* Task description: Retype the material below, keeping each line identical.

* Supplied information:
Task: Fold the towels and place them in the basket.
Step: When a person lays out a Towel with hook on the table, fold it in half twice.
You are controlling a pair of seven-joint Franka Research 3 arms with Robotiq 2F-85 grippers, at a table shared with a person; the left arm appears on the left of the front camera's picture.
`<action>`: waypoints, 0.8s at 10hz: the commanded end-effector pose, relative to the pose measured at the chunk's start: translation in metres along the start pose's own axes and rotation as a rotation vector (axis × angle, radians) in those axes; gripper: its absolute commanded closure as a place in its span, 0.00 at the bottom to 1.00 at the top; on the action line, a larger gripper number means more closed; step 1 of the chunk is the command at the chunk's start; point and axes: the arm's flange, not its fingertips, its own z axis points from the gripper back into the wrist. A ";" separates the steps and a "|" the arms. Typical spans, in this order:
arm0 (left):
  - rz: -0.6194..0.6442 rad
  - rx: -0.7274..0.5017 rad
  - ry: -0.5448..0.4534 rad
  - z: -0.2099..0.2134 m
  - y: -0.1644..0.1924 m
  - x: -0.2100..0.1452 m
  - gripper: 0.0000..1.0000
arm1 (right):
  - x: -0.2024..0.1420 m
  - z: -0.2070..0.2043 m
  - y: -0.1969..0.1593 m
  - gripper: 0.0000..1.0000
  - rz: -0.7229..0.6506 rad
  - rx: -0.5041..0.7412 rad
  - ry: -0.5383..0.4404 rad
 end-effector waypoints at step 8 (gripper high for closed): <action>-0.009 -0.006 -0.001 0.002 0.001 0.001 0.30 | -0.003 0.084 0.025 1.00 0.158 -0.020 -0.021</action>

* Output below:
Task: Fold the towels and place them in the basket.
Step: When a person lays out a Towel with hook on the table, fold it in half twice.
You are controlling a pair of seven-joint Franka Research 3 arms with Robotiq 2F-85 grippers, at a table shared with a person; the left arm appears on the left of the front camera's picture.
`<action>`: waypoints, 0.8s at 10hz: the commanded end-effector pose, relative to the pose measured at the chunk's start: translation in metres along the start pose's own axes and rotation as a rotation vector (axis × angle, radians) in those axes; gripper: its absolute commanded closure as a place in its span, 0.00 at the bottom to 1.00 at the top; on the action line, a larger gripper number means more closed; step 1 of the chunk is the command at the chunk's start; point and axes: the arm's flange, not its fingertips, its own z axis points from the gripper back into the wrist. A ";" separates the steps and a "|" the arms. Typical spans, in this order:
arm0 (left):
  - rz: -0.6194..0.6442 rad
  - rx: -0.7274..0.5017 rad
  - ry: -0.5448..0.4534 rad
  - z: -0.2099..0.2134 m
  - y: -0.1644..0.1924 m
  - x: -0.2100..0.1452 m
  - gripper: 0.0000..1.0000
arm1 (right):
  - x: -0.2024..0.1420 m
  - z: -0.2070..0.2043 m
  - y: -0.1969..0.1593 m
  - gripper: 0.0000..1.0000
  - rz: -0.7229..0.6506 rad
  - rx: -0.5041..0.7412 rad
  - ry: -0.5383..0.4404 rad
 end-effector waypoints at step 8 (gripper high for closed): <action>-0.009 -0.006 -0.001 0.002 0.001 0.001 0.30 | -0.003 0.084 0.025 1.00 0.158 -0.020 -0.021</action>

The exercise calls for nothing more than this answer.